▸ Task to complete
Find the line with "Box the floral" in the records below. Copy it and every line after it, up to and including the line with "A look at one".

Content starts

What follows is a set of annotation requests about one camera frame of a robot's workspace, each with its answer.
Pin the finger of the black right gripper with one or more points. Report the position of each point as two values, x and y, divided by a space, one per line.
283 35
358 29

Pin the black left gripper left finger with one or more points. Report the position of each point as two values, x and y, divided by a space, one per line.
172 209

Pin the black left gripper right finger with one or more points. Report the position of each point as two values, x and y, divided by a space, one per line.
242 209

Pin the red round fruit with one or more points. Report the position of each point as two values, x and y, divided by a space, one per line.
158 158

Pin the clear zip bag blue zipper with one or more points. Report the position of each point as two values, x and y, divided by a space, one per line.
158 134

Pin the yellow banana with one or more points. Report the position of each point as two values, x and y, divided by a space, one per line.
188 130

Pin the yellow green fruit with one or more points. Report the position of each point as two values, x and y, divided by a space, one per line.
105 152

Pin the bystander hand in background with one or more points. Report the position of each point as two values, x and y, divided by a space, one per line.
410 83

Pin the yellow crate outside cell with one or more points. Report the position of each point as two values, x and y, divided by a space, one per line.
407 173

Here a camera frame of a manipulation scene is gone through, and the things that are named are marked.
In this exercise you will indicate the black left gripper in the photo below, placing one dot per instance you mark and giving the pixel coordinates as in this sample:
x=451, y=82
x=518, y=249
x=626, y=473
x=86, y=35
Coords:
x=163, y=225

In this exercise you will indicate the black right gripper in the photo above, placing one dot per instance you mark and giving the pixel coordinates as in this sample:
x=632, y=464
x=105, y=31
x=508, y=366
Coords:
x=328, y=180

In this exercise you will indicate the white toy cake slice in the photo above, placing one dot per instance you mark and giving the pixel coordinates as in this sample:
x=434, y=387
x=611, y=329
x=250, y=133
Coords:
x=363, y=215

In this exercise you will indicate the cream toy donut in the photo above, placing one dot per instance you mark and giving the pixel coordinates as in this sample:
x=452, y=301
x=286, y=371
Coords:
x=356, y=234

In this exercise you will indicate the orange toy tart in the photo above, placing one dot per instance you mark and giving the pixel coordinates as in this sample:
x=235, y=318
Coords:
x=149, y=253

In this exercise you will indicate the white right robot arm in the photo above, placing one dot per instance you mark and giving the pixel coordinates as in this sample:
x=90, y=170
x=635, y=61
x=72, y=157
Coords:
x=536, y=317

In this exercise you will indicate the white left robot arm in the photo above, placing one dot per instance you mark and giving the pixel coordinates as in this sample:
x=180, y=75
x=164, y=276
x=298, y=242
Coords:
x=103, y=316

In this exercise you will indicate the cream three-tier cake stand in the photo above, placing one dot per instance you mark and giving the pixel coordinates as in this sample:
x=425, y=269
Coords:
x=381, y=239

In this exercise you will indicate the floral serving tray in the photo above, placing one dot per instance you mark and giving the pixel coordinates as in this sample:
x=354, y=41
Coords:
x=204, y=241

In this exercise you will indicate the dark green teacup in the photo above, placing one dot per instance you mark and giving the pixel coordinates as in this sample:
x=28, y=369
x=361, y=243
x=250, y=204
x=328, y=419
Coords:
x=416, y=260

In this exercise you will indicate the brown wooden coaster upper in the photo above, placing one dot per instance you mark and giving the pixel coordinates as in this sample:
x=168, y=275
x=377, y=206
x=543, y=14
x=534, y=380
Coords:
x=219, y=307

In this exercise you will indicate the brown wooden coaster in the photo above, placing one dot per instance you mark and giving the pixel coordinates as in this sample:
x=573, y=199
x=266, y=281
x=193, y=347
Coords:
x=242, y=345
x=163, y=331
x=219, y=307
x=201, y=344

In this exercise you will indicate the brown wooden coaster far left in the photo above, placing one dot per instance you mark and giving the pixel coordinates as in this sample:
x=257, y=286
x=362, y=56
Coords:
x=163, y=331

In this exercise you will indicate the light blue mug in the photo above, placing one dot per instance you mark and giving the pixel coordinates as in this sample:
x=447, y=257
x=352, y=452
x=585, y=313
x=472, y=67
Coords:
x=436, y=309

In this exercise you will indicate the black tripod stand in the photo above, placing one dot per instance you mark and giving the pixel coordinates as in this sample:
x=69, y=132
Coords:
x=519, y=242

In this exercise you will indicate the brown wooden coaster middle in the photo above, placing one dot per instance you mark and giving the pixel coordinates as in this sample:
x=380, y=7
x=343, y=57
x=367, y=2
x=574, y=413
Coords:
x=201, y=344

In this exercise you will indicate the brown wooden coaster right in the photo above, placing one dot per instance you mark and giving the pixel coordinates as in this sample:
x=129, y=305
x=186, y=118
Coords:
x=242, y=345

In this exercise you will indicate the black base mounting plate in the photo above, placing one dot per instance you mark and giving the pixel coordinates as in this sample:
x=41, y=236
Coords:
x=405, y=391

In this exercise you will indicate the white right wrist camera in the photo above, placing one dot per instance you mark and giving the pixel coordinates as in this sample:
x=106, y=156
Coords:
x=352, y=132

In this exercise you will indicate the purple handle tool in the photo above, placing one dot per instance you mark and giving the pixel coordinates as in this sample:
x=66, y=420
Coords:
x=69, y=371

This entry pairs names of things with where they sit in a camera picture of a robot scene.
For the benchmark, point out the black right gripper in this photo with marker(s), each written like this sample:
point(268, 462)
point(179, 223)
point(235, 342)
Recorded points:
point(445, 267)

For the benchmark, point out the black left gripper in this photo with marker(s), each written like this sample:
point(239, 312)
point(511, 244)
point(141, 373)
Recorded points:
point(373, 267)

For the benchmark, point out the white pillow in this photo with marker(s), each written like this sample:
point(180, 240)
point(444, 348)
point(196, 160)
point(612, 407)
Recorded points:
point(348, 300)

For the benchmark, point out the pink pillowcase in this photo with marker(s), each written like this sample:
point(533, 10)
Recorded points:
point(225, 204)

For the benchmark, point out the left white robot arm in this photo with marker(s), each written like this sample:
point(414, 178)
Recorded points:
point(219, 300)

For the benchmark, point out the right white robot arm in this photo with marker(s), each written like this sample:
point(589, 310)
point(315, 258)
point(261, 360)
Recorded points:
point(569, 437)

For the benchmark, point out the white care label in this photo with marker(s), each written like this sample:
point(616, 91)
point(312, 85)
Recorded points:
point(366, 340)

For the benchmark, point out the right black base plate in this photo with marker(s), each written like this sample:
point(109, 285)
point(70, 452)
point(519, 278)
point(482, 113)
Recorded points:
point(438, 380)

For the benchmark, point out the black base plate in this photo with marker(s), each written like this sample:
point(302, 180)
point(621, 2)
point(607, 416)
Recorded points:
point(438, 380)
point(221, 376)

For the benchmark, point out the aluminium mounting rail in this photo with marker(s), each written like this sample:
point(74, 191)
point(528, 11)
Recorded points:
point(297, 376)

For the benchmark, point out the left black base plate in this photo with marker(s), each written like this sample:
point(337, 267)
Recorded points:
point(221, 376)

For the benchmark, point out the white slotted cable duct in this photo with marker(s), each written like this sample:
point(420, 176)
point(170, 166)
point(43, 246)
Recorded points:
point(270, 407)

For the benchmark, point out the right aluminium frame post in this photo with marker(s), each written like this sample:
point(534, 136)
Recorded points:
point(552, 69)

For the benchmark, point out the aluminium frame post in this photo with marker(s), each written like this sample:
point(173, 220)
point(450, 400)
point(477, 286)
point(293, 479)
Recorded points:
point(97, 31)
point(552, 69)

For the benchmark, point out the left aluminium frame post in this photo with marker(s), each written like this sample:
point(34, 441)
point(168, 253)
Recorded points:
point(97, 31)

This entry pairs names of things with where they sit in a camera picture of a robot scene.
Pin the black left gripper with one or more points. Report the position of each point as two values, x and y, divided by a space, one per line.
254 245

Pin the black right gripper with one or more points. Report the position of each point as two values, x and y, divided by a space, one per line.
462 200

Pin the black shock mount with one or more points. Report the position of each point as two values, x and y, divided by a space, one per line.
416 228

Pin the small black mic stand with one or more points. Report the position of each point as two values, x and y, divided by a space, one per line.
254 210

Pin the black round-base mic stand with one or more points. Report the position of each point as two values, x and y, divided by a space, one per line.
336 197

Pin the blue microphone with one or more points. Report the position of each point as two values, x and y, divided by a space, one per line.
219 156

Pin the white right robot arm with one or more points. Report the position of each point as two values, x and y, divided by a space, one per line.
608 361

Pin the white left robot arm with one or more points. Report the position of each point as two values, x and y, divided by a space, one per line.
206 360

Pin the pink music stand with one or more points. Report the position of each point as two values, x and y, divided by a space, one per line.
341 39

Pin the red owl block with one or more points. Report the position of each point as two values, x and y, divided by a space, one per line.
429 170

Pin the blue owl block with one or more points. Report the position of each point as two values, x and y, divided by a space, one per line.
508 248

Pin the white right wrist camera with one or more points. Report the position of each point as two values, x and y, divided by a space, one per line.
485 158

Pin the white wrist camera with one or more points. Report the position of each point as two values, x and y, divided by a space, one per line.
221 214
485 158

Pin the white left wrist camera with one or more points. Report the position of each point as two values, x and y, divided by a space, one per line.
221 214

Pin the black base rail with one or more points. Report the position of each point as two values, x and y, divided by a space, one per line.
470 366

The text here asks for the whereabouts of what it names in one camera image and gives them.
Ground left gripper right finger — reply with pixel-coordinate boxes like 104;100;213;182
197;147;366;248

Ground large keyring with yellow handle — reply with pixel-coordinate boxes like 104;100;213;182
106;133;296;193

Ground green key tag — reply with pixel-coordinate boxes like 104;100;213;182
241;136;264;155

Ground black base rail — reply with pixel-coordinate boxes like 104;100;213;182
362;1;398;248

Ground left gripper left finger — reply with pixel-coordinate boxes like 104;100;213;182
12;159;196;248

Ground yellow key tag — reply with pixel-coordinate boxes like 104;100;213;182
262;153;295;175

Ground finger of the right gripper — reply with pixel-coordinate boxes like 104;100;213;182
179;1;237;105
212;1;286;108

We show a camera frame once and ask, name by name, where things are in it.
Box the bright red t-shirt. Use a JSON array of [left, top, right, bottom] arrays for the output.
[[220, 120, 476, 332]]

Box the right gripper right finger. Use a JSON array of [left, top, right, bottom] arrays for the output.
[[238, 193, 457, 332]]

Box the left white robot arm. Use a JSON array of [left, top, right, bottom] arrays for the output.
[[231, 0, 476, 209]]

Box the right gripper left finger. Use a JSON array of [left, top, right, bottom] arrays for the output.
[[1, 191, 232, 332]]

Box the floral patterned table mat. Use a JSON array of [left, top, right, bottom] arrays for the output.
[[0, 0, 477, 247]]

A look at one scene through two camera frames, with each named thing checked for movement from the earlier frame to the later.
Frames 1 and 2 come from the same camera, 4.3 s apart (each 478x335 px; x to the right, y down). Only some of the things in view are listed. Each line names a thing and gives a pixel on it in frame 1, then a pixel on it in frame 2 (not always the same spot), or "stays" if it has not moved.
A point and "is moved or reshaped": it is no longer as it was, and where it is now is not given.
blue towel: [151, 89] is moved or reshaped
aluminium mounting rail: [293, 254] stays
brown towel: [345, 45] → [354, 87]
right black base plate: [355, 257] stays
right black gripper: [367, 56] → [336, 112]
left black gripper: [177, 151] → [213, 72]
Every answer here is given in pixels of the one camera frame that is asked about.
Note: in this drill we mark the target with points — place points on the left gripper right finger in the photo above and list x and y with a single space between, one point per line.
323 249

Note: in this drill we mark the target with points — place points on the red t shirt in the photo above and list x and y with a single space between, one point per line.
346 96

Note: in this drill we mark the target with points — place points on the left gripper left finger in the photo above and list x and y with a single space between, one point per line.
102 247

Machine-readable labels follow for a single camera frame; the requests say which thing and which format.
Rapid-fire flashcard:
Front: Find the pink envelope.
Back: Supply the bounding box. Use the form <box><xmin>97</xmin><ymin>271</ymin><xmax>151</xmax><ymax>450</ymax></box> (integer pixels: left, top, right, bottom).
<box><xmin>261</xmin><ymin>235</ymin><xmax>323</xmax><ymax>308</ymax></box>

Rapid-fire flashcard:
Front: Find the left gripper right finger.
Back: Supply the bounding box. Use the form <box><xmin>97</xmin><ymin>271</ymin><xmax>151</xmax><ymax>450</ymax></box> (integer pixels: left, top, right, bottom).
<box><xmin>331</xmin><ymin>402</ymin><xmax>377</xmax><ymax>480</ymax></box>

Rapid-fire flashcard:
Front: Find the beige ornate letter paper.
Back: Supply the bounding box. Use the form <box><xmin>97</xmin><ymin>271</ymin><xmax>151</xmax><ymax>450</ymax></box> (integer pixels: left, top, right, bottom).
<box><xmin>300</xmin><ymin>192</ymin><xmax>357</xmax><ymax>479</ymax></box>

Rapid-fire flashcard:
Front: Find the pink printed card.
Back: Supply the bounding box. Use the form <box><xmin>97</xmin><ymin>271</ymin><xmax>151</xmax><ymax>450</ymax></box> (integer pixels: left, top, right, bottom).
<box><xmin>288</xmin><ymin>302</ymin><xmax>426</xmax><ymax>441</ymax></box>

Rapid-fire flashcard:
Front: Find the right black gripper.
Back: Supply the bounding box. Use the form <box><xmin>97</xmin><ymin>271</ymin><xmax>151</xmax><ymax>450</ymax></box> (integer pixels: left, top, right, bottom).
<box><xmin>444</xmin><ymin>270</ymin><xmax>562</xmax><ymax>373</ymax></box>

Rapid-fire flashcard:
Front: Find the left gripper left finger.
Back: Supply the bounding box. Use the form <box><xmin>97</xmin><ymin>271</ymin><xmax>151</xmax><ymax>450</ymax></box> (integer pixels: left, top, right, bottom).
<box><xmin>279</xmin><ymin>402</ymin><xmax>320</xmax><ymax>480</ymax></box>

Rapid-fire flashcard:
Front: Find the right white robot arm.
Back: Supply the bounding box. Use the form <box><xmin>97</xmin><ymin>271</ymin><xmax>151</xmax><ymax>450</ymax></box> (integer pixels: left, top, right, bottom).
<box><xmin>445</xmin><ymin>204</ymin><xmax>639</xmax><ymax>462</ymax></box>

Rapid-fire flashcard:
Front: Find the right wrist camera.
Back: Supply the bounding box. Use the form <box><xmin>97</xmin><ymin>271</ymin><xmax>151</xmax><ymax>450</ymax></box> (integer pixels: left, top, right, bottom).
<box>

Content ends

▸ Result for this task
Box the floral patterned table mat. Use a JSON array of [left, top, right, bottom] arrays for the output.
[[0, 0, 477, 247]]

A look at one scene through two camera frames, with each named thing checked for movement from the earlier frame to the later.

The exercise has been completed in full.